About this exercise =
In how many lines of the records does the string "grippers" appear? State only the number.

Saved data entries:
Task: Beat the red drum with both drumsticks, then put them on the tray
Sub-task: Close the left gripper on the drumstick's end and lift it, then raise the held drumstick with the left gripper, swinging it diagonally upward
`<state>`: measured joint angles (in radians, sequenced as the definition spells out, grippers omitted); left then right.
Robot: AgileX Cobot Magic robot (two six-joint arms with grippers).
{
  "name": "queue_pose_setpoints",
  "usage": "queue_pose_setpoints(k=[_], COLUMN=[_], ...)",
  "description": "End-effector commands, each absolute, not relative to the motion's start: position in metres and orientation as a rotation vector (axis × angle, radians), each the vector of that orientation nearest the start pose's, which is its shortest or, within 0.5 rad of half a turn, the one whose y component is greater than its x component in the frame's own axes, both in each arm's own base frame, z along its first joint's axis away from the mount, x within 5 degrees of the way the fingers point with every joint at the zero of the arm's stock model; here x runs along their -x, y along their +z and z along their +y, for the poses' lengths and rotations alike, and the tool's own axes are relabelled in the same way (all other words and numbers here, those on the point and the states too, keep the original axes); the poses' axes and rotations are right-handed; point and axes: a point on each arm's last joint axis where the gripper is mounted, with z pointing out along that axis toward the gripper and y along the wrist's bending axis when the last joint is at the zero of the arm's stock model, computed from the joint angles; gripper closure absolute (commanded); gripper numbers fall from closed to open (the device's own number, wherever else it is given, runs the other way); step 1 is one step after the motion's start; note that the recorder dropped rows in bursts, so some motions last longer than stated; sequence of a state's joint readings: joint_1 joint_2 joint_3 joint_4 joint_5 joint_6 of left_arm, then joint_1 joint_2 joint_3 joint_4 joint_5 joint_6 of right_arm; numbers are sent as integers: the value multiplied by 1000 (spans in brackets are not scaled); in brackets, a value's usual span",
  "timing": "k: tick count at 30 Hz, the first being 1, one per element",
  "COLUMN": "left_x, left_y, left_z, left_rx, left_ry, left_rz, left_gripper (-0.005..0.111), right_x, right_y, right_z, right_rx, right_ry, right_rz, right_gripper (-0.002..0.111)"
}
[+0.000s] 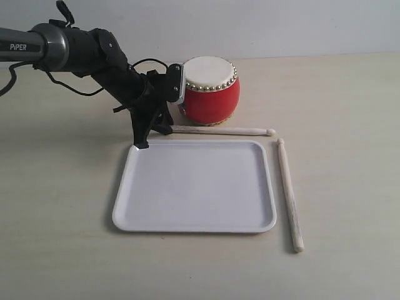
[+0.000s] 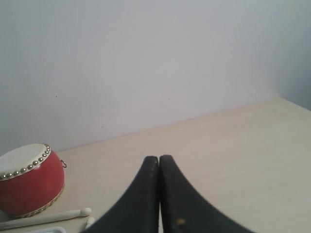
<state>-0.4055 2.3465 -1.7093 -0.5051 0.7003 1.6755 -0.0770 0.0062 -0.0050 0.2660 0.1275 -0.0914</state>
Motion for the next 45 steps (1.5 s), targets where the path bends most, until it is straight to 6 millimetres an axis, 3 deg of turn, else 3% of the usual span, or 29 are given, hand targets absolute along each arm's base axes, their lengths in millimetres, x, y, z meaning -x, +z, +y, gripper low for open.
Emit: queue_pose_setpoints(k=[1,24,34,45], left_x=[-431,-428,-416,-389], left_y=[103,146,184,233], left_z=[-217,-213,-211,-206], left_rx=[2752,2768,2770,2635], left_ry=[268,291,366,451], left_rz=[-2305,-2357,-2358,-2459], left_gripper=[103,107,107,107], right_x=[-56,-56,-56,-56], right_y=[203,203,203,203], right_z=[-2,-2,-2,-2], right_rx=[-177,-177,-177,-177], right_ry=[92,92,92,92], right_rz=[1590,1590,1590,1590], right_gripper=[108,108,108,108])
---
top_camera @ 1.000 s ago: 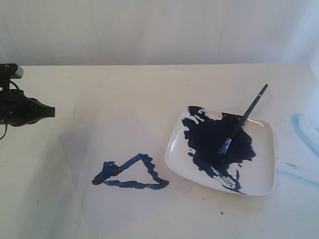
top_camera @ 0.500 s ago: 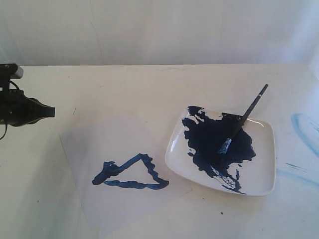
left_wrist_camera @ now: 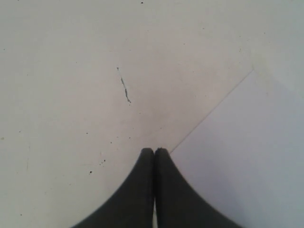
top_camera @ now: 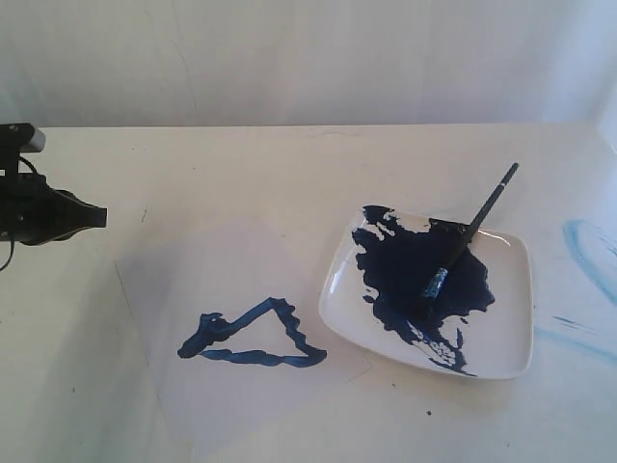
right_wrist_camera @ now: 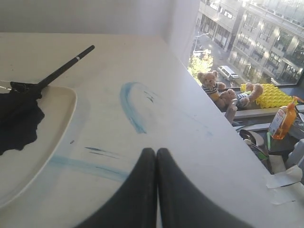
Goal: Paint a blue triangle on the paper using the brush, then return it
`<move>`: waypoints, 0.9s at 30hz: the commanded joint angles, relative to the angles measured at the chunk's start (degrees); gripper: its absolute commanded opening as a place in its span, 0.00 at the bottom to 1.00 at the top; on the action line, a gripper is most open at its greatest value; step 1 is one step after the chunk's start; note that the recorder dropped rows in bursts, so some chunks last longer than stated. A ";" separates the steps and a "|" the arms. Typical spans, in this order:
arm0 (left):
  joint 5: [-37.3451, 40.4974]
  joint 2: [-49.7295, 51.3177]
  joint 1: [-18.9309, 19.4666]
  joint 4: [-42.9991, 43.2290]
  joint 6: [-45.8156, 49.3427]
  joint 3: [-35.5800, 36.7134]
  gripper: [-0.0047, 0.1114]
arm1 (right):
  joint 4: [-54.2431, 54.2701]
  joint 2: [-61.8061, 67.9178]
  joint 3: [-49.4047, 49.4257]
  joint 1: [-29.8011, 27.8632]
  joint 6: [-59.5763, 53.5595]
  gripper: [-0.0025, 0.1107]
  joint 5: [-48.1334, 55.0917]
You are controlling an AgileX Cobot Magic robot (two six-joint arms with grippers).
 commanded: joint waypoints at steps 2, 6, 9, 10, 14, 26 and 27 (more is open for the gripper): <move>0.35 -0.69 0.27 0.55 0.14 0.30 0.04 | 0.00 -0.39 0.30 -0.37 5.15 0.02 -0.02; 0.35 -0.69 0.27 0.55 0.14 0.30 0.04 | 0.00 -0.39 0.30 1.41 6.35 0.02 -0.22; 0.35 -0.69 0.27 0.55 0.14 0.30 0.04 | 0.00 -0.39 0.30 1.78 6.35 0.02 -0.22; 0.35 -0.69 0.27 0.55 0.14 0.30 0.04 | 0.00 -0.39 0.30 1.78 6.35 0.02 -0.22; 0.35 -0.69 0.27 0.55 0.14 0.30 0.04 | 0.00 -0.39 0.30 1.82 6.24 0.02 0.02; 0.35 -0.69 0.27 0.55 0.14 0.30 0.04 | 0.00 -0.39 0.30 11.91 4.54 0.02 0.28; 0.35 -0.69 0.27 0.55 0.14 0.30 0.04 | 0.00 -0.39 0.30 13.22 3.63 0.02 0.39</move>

Output for this exercise =
3